It must be a common feeling to think that nothing much is going on with your life, even if you’re constantly on the move. That’s how I’ve been feeling lately. In less than two weeks I’ll be moving to London, yet I’ve been going out for lunch and coffee dates with my friends without a care in the world. I’ve also been giving my lack of care some thought, because it’s scaring me a little.
I’ve narrowed it down to two possibilities that my brain is working with:
1. I am minimizing it so the impact won’t hit me like a freight train when it happens.
2. I have managed to sort out all that needs sorting out calmly and patiently, for once.
Of course, it is entirely possible that it is a healthy (or unhealthy) mix of both. But for now, I am leaning more towards #1. My reasoning behind that is that, firstly, I don’t want to get overly excited and have my hopes up too high. In the case that things don’t live up to my (unrealistic) expectations, I would not only be devastated, but my depression would kick in and really take the devastation crown. Secondly, if I just minimize it, whatever comes my way in London town will be amazing beyond belief and perhaps the depression won’t kick in and I will start off strong.
Now that all makes it sound as if whatever I’ve got going on in London is all bad, but it’s not. In fact a part of me would argue that it’s better than “good” even, because:
1. I am in the process of completing the last leg of apartment rental agreement, which means there is a 99% chance I will have a place to stay.

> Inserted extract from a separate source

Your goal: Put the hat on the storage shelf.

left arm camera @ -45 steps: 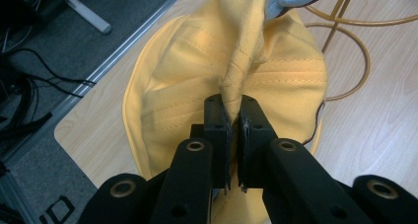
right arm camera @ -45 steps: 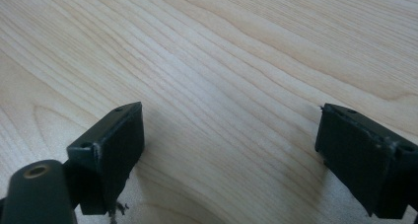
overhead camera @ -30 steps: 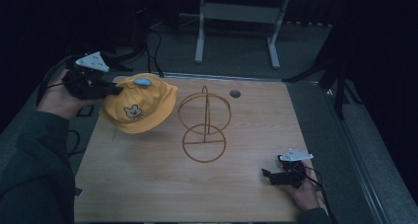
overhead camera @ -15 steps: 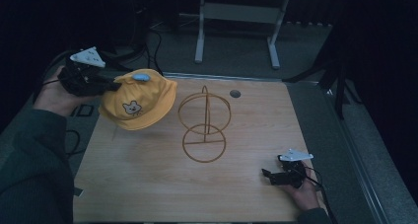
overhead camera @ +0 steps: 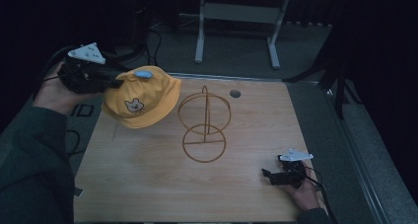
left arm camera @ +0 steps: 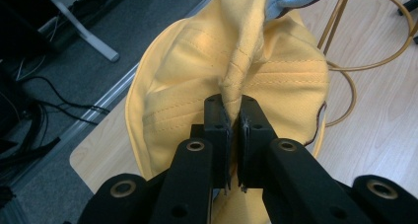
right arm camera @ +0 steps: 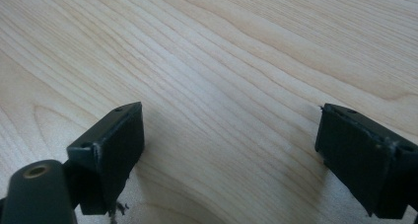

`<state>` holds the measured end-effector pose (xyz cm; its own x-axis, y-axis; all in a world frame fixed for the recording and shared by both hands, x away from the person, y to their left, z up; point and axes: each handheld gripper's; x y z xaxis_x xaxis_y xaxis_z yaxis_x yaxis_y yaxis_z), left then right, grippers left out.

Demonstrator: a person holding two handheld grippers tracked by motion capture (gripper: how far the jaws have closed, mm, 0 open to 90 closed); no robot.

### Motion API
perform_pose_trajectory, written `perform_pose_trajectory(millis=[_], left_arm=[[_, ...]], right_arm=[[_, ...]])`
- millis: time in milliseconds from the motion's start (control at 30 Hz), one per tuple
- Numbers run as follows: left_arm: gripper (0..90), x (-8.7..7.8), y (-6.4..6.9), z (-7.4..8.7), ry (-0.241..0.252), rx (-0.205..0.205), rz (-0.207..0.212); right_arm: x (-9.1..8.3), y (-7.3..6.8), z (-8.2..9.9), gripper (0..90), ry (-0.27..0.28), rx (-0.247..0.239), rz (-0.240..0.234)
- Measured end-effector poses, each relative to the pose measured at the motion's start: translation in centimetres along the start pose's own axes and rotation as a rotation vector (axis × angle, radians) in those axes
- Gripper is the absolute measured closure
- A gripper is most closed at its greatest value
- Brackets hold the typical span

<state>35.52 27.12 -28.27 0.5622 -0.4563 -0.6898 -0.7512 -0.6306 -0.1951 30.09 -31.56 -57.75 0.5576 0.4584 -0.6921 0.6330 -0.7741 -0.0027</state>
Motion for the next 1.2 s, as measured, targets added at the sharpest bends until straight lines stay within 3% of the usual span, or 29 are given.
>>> perform_pose_trajectory(millis=[1200], left_arm=[[84.8,0.9,1.1,-2.4,0.06,0.031,0.049]], right_arm=[[0.0,0.0,0.0,11.2,0.0,0.0,0.0]])
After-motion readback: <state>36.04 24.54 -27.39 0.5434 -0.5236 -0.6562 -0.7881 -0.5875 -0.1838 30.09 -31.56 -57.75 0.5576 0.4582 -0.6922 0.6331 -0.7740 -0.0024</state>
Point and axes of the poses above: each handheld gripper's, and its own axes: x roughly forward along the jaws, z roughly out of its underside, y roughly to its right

2. I have friends there. I am not going in blind, despite what I thought earlier this year. Every week I seem to meet someone new. Friend of a friend. A person in the same Masters course as me. A long long relative. And they have all been kind, and helpful and willing to help during my big move.
3. I have a job in London. Isn’t that great? Isn’t that the dream? It’s not even a job I settled for. It’s a job I really wanted, because I would be good at it and it’s interesting, and it requires me to research and be creative. It’s everything I love.
4. My parents are supportive. They have their worries and issues, but on the whole, they are happy, and doing more than ever to support me. They worry about my health and my living situation there and my course load. All around great parenting, I’d say.
5. It will be the first day of a life that I will make on my own. It’s a great feeling, to think you have control over your life. I have no idea how it will turn out. I know there will be downs – downs which will bring back the depression and threaten to send me over the edge, but there will also be ups, which perhaps will not measure up to the downs. Regardless, those ups will be enough to give me a nice hard kick to keep going.
It’s all fantastically sappy. But for now, I think I will accept minimizing it. I’ll accept this stationary position I’ve put myself in, because in the long run, this will (hopefully) pay off better than holding unrealistically high expectations.